## Recorded information
_ _ _ _ _ _ _
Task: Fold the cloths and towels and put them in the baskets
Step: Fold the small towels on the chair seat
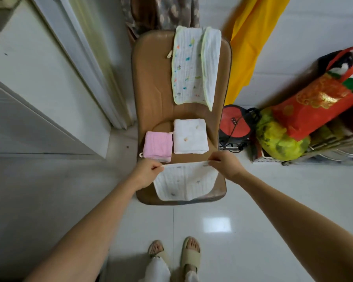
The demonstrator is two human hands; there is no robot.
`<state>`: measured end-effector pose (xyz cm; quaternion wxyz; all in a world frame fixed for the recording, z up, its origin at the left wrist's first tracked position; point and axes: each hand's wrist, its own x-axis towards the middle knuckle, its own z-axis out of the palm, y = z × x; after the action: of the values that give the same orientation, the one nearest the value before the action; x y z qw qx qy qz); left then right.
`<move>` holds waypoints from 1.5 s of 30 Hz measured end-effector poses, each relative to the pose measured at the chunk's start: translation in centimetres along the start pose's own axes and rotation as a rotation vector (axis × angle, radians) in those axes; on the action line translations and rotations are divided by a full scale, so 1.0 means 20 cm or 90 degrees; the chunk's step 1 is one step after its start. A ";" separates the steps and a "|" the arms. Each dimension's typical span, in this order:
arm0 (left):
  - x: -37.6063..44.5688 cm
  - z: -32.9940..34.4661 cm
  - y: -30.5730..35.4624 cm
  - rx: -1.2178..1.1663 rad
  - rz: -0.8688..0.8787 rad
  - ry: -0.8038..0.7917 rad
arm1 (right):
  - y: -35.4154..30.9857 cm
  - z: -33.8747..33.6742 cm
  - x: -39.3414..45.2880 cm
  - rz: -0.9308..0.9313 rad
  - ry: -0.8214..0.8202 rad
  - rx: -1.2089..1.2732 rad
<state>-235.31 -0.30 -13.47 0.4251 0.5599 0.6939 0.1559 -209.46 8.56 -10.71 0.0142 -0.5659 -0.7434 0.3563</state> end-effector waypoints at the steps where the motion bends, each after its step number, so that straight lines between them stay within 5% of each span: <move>1: 0.01 0.01 0.01 -0.002 0.007 0.020 | 0.01 0.00 0.02 -0.010 0.022 0.013; 6: 0.04 0.11 -0.01 0.073 0.080 -0.027 | 0.17 0.08 0.05 -0.039 0.080 0.021; 18: 0.12 0.71 -0.41 0.126 -0.057 -0.206 | 0.64 0.63 0.01 0.056 -0.135 -0.036; 32: 0.50 0.93 -0.64 0.146 -0.199 -0.001 | 0.82 0.93 0.37 0.166 -0.028 -0.009; 45: 0.64 0.96 -0.63 0.363 -0.122 0.072 | 0.87 1.01 0.47 0.163 0.038 -0.067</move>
<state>-228.91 2.30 -38.95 0.2239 0.5789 0.7821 -0.0554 -206.92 8.07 -38.94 -0.0393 -0.6663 -0.6820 0.2989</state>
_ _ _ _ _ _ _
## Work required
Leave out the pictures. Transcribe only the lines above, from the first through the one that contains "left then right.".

## Solution to the problem
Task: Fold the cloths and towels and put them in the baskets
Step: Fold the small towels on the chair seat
The demonstrator is two human hands; there is no robot.
`<state>`: measured end-effector pose (xyz cm; quaternion wxyz; all in a world frame fixed for the recording, z up, its origin at the left wrist's first tracked position; point and axes: each hand's wrist, its own x-axis towards the middle knuckle, its own z-axis out of the palm, y = z × x; after the action: of the values that give the same orientation, the one nearest the value before the action; x y z qw qx qy qz); left then right.

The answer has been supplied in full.